Aim of the exercise
Write out the listing, please, but only from its first line through the line containing "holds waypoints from", exactly as given and without pictures.

Dataset section

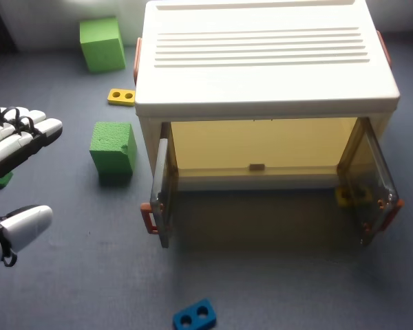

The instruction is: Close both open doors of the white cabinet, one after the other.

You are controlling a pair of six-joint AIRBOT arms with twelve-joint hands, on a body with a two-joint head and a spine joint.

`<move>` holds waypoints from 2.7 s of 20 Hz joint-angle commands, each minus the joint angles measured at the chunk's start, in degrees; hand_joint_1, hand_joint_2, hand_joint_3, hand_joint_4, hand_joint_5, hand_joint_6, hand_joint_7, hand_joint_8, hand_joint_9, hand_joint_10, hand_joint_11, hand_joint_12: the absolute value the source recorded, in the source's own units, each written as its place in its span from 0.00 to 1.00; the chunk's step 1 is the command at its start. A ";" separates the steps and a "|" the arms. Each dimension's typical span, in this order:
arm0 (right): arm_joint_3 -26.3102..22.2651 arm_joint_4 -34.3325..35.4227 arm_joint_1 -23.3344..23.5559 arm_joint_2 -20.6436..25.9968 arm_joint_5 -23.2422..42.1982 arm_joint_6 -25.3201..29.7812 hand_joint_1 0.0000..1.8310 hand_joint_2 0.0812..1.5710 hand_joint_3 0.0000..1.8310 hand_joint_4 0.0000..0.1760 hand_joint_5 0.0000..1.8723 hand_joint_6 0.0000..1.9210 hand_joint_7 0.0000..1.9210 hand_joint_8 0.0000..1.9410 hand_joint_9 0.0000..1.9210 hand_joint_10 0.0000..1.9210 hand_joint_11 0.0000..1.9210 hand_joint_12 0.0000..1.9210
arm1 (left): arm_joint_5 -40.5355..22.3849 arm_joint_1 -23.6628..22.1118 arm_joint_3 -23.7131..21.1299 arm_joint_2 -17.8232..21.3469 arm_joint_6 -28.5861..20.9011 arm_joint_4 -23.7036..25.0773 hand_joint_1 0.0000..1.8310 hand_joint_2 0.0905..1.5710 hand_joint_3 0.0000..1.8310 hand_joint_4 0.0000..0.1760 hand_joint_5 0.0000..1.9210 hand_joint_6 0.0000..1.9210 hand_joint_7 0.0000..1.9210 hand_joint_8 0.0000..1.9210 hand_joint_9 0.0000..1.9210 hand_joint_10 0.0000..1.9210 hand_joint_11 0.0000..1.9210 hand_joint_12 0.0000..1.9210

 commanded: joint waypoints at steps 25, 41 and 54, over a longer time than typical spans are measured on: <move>0.85 -1.47 1.36 -1.21 2.32 0.56 0.00 0.89 0.00 0.22 0.02 0.00 0.01 0.00 0.01 0.00 0.02 0.00 | 8.65 -10.28 3.18 -4.51 -4.85 14.54 0.00 0.95 0.00 0.00 0.03 0.00 0.01 0.00 0.02 0.00 0.00 0.12; 1.14 -1.40 1.47 -1.74 2.32 0.90 0.00 0.89 0.00 0.21 0.02 0.00 0.01 0.00 0.01 0.00 0.03 0.00 | 13.03 -17.35 5.73 -8.79 -8.02 21.68 0.00 0.94 0.00 0.00 0.03 0.00 0.02 0.00 0.02 0.00 0.00 0.08; 1.33 -1.40 1.54 -1.86 2.32 1.00 0.00 0.88 0.00 0.38 0.02 0.00 0.02 0.00 0.01 0.00 0.03 0.00 | 15.85 -21.84 8.22 -12.47 -9.84 25.19 0.00 0.95 0.00 0.00 0.03 0.00 0.02 0.00 0.03 0.01 0.02 0.09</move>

Solution
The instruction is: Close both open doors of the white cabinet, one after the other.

You are controlling a pair of six-joint AIRBOT arms with twelve-joint hands, on a body with a two-joint head and a spine joint.

`<move>` holds waypoints from 2.7 s of 20 Hz joint-angle commands, each minus the joint angles measured at the chunk's start, in degrees; hand_joint_1, hand_joint_2, hand_joint_3, hand_joint_4, hand_joint_5, hand_joint_6, hand_joint_7, hand_joint_8, hand_joint_9, hand_joint_10, hand_joint_11, hand_joint_12: the absolute value the source recorded, in the source's own units, each written as its place in its span from 0.00 to 1.00; the chunk's step 1 is the command at its start. A ";" separates the steps and a "|" the arms. Each dimension's typical span, in this order:

No additional answer is needed here.